The rest of my mind is racing. And I still don’t dare leave the house, even move from my chair. I just keep recording this story. My phone rings. I had seen in a museum once that phones used to be these little machines made from plastics and metals, that people carried around. Now, a chip in my ear buzzes, and to answer it all I have to do is activate a button on on the back of my ear lobe. Do I answer? Who would be calling? Everyone I knew, knew my death-date. I bring up the information screen in the palm of my hand. It is an unknown number. The only unknown numbers in this century, belong to them.
I don’t answer. Eventually, the buzzing stops. The sudden silence sinks in, and my mind starts to panic. I had never heard of another one living past their date, the exception being those that found a way to stop it, but none of them lived for much longer. No, someone who had lived purely due to fate, I feel would have been big news. Does that make me the only one? I am frightened. I look around my small apartment. I don’t know how long I have, but I now know they will come for me. I don’t know how I know, it’s just a feeling I can’t shift.

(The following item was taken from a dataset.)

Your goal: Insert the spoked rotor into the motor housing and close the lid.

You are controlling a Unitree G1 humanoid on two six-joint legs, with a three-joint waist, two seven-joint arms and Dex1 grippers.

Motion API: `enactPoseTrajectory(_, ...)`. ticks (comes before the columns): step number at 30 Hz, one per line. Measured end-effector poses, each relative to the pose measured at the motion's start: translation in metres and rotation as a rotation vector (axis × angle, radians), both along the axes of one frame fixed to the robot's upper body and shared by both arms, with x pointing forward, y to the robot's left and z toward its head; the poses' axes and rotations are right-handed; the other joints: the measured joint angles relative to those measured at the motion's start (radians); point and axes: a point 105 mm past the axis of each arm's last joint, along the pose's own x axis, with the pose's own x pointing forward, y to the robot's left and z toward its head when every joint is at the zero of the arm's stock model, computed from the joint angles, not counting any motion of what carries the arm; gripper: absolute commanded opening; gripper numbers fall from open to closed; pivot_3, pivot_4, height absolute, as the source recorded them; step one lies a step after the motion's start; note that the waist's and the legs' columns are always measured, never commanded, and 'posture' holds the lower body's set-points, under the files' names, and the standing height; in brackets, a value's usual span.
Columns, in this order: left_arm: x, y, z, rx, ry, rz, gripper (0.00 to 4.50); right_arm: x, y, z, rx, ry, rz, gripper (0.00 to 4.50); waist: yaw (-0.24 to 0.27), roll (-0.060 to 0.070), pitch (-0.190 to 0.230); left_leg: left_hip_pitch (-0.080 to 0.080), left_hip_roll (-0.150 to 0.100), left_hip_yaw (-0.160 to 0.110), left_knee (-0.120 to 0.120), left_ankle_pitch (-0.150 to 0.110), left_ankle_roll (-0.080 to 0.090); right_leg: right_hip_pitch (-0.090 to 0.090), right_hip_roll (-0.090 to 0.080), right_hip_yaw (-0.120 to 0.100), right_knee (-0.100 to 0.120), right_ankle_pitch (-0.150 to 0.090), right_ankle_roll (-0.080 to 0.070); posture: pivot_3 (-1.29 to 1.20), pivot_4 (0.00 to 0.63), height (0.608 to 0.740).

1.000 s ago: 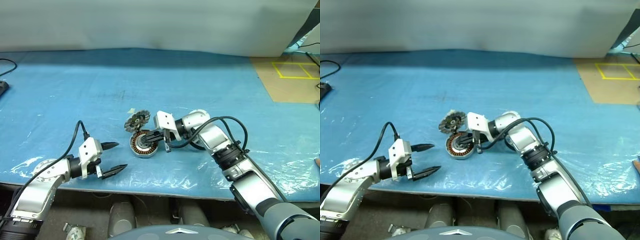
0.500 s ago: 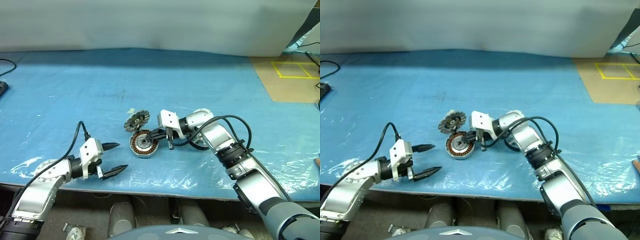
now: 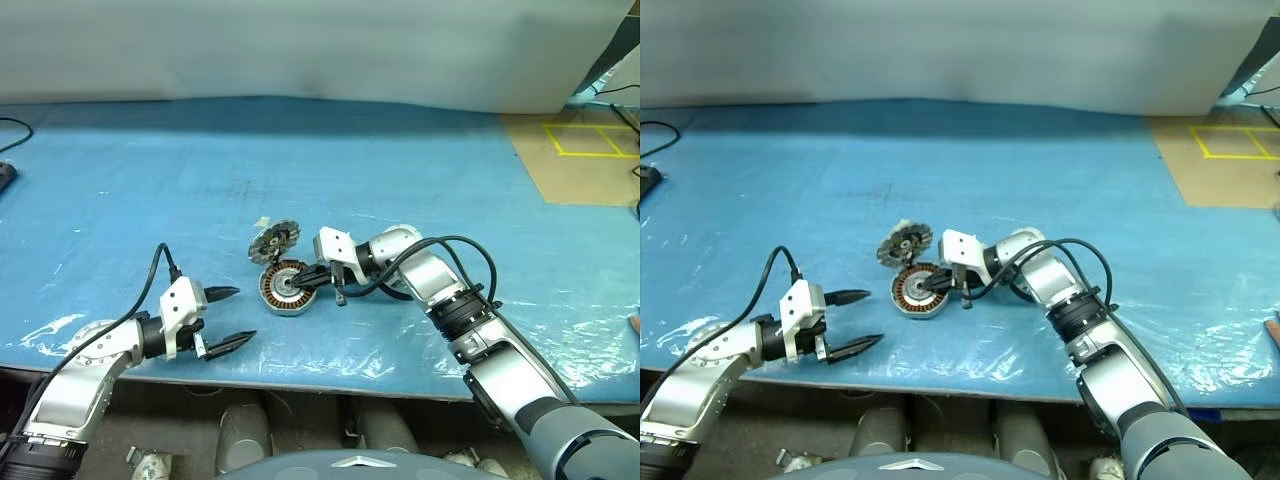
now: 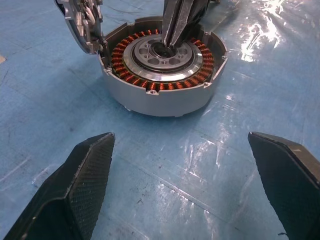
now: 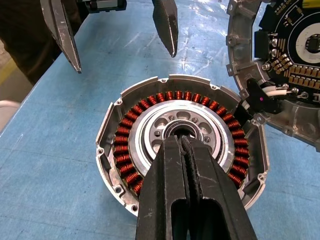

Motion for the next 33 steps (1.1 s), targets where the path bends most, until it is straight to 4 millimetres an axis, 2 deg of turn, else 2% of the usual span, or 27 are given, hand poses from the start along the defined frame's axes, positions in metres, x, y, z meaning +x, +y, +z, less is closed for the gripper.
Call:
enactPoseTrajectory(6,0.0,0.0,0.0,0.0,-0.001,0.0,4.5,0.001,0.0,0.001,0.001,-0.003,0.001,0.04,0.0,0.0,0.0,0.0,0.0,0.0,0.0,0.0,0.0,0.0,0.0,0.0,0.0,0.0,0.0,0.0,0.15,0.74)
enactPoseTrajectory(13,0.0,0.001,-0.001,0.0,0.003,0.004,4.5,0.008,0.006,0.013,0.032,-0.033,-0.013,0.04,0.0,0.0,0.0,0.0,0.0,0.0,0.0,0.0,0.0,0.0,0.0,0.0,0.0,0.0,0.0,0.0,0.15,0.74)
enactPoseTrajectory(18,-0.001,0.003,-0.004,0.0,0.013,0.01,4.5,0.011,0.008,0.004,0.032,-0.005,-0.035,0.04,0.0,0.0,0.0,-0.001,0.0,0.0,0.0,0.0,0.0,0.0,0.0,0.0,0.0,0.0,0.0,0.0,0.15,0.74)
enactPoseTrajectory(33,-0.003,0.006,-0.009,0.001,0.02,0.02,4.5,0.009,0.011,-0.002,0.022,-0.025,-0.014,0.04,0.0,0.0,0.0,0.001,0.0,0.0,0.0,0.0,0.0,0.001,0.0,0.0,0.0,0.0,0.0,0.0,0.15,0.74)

That’s it, I’ve decided. I’m going to pack a bag and leave. I’ll stick to the back roads, and get far as I can. I hear a commotion outside in the street. I tell myself it’s just the neighbors fighting again. I can’t stay here any longer. At first, the prospect of just staying in my home forever, however long that might be for me, was very appealing. Not now. I’m too scared, and I hate to admit that but I am. I have no idea what’s going to happen but if I keep moving, maybe it won’t seem so bad.

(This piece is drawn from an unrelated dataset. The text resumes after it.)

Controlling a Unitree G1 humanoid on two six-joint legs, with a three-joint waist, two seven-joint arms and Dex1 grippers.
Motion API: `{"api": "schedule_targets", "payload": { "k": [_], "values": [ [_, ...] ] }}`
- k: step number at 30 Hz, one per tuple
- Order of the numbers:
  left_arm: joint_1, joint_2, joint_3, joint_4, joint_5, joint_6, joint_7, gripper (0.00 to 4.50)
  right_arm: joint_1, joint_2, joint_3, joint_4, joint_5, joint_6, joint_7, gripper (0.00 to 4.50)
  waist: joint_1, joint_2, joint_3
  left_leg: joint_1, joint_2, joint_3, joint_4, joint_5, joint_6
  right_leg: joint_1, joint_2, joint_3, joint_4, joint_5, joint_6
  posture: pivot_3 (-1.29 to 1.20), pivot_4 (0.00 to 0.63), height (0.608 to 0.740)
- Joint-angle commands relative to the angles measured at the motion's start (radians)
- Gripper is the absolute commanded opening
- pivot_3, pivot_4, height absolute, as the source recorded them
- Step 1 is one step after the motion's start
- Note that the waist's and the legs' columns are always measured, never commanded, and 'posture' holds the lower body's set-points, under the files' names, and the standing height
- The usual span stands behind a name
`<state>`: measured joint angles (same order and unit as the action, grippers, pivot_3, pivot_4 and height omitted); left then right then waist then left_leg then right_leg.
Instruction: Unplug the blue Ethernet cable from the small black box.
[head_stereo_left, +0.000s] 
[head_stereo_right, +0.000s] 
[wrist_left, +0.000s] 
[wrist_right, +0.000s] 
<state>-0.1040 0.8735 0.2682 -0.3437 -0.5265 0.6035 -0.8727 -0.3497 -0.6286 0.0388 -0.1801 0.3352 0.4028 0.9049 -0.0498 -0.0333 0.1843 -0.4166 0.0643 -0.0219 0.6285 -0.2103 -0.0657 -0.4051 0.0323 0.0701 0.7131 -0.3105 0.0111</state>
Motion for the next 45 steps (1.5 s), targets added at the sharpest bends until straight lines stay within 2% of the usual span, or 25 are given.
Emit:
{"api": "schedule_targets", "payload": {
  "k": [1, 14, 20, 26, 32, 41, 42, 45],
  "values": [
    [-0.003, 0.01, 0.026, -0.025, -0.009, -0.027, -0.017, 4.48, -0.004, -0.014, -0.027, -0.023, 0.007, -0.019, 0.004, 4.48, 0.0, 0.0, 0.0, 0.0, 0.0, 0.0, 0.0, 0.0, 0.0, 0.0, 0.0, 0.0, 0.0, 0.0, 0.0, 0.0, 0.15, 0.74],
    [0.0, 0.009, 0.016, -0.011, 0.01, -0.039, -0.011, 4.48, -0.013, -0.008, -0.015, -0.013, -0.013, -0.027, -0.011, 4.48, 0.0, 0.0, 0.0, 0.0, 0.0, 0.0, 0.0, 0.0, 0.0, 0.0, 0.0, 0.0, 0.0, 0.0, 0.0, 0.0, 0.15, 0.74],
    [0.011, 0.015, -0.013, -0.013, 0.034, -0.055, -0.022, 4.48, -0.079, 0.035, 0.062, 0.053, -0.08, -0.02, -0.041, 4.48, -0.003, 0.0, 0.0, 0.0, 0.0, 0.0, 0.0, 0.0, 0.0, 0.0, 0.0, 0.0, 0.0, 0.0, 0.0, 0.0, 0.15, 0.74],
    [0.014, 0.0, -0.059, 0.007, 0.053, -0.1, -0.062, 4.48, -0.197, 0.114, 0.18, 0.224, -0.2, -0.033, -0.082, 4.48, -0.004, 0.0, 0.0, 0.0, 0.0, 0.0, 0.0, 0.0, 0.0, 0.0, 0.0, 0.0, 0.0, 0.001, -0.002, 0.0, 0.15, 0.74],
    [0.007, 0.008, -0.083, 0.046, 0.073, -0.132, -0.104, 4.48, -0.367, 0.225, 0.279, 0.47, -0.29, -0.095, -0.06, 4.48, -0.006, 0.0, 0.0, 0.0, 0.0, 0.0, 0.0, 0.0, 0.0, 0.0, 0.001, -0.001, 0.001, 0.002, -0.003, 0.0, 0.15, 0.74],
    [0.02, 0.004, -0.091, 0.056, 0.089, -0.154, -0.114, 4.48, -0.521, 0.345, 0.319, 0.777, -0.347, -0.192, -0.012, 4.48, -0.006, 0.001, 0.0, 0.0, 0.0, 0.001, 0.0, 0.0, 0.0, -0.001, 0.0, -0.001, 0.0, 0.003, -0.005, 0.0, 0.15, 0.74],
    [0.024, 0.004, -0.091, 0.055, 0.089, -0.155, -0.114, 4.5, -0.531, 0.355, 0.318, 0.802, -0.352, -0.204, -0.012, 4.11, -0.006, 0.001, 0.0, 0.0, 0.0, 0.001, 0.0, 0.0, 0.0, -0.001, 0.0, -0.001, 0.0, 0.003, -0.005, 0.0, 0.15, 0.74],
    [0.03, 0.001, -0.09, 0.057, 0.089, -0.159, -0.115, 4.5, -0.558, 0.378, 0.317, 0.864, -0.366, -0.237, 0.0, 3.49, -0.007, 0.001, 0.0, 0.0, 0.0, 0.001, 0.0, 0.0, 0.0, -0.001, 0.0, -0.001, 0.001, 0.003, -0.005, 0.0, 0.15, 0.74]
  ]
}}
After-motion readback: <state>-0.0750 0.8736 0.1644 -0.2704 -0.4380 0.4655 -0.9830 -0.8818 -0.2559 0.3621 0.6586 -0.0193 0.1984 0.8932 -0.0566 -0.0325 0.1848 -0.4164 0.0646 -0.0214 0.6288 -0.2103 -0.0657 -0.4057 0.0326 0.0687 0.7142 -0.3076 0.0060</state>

I look at the tattoo on my arm one more time. I’ve looked at it at least a hundred times since I woke up. It says the same thing it always has. I keep expecting to see that the date has changed, but it hasn’t it. It just tells me the same thing, but that is now useless information.
That’s it, I’m going.
There’s a knock at my door. I don’t move, frozen in place by fear. The knock gets louder. I think they’re going to break down my door.